__Your assignment__: What is needed is an exact copy of the data that follows.

++++ Supplied material ++++

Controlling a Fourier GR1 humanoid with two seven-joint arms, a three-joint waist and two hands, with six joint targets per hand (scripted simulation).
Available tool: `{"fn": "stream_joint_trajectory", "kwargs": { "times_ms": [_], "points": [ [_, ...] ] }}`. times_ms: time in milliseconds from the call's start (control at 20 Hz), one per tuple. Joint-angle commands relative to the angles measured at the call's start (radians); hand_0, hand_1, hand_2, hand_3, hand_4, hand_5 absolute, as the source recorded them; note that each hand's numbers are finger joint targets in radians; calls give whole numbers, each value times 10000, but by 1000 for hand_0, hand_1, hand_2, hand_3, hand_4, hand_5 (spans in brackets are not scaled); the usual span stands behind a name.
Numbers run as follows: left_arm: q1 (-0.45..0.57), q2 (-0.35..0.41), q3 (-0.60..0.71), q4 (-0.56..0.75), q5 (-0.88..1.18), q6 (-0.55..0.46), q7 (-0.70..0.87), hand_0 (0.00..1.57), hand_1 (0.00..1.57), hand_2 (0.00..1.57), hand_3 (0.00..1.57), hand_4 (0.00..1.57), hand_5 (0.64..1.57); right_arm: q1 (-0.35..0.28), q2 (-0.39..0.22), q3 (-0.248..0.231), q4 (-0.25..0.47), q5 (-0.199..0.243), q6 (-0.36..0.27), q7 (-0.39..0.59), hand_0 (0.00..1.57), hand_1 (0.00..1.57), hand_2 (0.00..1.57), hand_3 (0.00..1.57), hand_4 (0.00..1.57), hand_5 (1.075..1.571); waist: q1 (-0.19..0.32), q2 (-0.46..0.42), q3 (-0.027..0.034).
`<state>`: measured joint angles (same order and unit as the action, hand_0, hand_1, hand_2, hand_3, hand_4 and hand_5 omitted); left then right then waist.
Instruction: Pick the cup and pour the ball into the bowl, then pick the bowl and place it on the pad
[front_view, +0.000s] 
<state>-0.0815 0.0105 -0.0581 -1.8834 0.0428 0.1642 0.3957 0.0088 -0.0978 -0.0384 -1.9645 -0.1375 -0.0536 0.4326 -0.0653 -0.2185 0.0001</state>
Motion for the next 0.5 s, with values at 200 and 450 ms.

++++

__Result of this exercise__:
Controlling a Fourier GR1 humanoid with two seven-joint arms, a three-joint waist and two hands, with six joint targets per hand (scripted simulation).
Available tool: `{"fn": "stream_joint_trajectory", "kwargs": { "times_ms": [_], "points": [ [_, ...] ] }}`. times_ms: time in milliseconds from the call's start (control at 20 Hz), one per tuple. Joint-angle commands relative to the angles measured at the call's start (radians); hand_0, hand_1, hand_2, hand_3, hand_4, hand_5 absolute, as the source recorded them; note that each hand's numbers are finger joint targets in radians; calls give whole numbers, each value times 10000, but by 1000 for hand_0, hand_1, hand_2, hand_3, hand_4, hand_5 (spans in brackets are not scaled); the usual span stands behind a name.
Numbers run as follows: left_arm: q1 (-0.45..0.57), q2 (-0.35..0.41), q3 (-0.60..0.71), q4 (-0.56..0.75), q5 (-0.88..1.18), q6 (-0.55..0.46), q7 (-0.70..0.87), hand_0 (0.00..1.57), hand_1 (0.00..1.57), hand_2 (0.00..1.57), hand_3 (0.00..1.57), hand_4 (0.00..1.57), hand_5 (0.64..1.57); right_arm: q1 (-0.35..0.28), q2 (-0.39..0.22), q3 (-0.248..0.231), q4 (-0.25..0.47), q5 (-0.199..0.243), q6 (-0.36..0.27), q7 (-0.39..0.59), hand_0 (0.00..1.57), hand_1 (0.00..1.57), hand_2 (0.00..1.57), hand_3 (0.00..1.57), hand_4 (0.00..1.57), hand_5 (1.075..1.571); waist: q1 (-0.19..0.32), q2 (-0.46..0.42), q3 (-0.027..0.034).
`<state>`: measured joint angles (same order and unit as the action, hand_0, hand_1, hand_2, hand_3, hand_4 and hand_5 omitted); left then right then waist.
Instruction: Pick the cup and pour the ball into the bowl, then pick the bowl and place it on the pad
[front_view, +0.000s] 
<state>-0.0815 0.0105 -0.0581 -1.8834 0.0428 0.1642 0.3957 0.0088 -0.0978 -0.0384 -1.9645 -0.1375 -0.0536 0.4326 -0.0653 -0.2185 0.0001</state>
Motion for the next 0.5 s, with values at 200 and 450 ms.

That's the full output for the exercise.